= Quantitative risk assessment software =

Quantitative risk assessment (QRA) software and methodologies give quantitative estimates of risks, given the parameters defining them. They are used in the financial sector, the chemical process industry, and other areas.

In financial terms, quantitative risk assessments include a calculation of the single loss expectancy of monetary value of an asset.

In the chemical process and petrochemical industries a QRA is primarily concerned with determining the potential loss of life (PLL) caused by undesired events. Specialist software can be used to model the effects of such an event, and to help calculate the potential loss of life. Some organisations use the risk outputs to assess the implied cost to avert a fatality (ICAF) which can be used to set quantified criteria for what is an unacceptable risk and what is tolerable.

For the explosives industry, QRA can be used for many explosive risk applications. It is especially useful for site risk analysis when reliance on quantity distance (QD) tables is not feasible.

==Limitations==
Some of the QRA software models described above must be used in isolation: for example the results from a consequence model cannot be used directly in a risk model. Other QRA software programs link different calculation modules together automatically to facilitate the process. Some of the software is proprietary and can only be used within certain organisations.

Due to the large amount of data processing required by QRA calculations, the usual approach has been to use two-dimensional ellipses to represent hazard zones such as the area around an explosion which poses a 10% chance of fatality. Similarly, a pragmatic approach is used in the simplification of dispersion results. Typically a flat terrain, unobstructed world is used to determine the behaviour of a dispersing cloud and/or a vaporizing pool.

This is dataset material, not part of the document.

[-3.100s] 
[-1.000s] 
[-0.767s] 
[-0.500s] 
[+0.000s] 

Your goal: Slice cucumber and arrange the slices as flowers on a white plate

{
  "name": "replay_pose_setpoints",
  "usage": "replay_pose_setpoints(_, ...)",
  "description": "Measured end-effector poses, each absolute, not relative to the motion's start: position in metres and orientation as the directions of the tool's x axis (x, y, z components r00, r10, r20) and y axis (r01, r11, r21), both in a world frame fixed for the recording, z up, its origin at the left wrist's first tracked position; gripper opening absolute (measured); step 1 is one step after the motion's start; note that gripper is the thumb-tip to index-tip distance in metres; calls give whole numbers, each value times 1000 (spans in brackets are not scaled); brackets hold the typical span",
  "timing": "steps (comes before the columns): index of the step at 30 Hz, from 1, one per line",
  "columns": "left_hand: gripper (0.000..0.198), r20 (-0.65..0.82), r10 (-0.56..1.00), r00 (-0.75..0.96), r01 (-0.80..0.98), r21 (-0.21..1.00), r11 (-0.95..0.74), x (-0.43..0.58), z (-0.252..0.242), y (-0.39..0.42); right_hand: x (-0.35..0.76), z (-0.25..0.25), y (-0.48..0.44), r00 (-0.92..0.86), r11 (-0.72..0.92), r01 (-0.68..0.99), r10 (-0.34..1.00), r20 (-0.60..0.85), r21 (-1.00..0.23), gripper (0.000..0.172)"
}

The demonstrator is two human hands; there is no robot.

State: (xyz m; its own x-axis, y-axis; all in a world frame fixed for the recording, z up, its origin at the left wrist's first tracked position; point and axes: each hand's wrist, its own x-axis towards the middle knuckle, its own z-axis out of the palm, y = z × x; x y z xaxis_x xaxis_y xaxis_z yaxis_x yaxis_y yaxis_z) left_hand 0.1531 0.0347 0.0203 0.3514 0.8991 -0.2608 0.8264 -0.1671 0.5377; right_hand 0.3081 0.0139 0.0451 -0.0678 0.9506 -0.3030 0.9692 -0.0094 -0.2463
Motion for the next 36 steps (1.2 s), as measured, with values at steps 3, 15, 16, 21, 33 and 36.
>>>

This presents problems when the effects of non-flat terrain or the complex geometry of process plants would no doubt affect the behaviour of a dispersing cloud. Though they have limitations, the 2D hazard zone and simplified approach to 3D dispersion modelling allow the handling of large volumes of risk results with known assumptions to assist in decision-making. The trade-off shifts as computer processing power increases.

The modeling of the consequences of hazardous events in a true 3D manner may require a different approach, for example using a computational fluid dynamics method to study cloud dispersion over hilly terrain. The creation of CFD models requires significantly more investment of time on the part of the modeling analyst (because of the increased complexity of the modeling), which may not be justified in all cases.

One major limitation of QRA in the safety field is that it is focussed primarily on the loss of containment of hazardous fluids and what happens when they are released. This renders QRA somewhat unworkable in hazardous industries that do not focus on fluid containment yet are still subject to catastrophic events (e.g. aviation, pharmaceuticals, mining, water treatment, etc.) This has led to the development of a risk process that draws on the experience of organisations and their employees to produce risk assessments that produce potential loss of life (PLL) outputs without fault and event tree modelling. This process is probably most commonly known by the name
SQRA which was the first methodology to enter the marketplace in the late 1990s but is perhaps more accurately described by the term Experience-based Quantification (EBQ). Today there is a choice of software with which to undertake this methodology and it has been used extensively in the mining industry on a global basis.

In an effort to be more fair and to avoid adding to already high imprisonment rates in the US, courts across America have started using quantitative risk assessment software when trying to make decisions about releasing people on bail and sentencing, which are based on their history and other attributes. It analyzed recidivism risk scores calculated by one of the most commonly used tools, the Northpointe COMPAS system, and looked at outcomes over two years, and found that only 61% of those deemed high risk actually committed additional crimes during that period and that African-American defendants were far more likely to be given high scores that white defendants. These results are part of larger questions being raised in the field of machine ethics with regard to the risks of perpetuating patterns of discrimination via the use of big data and machine learning across many fields.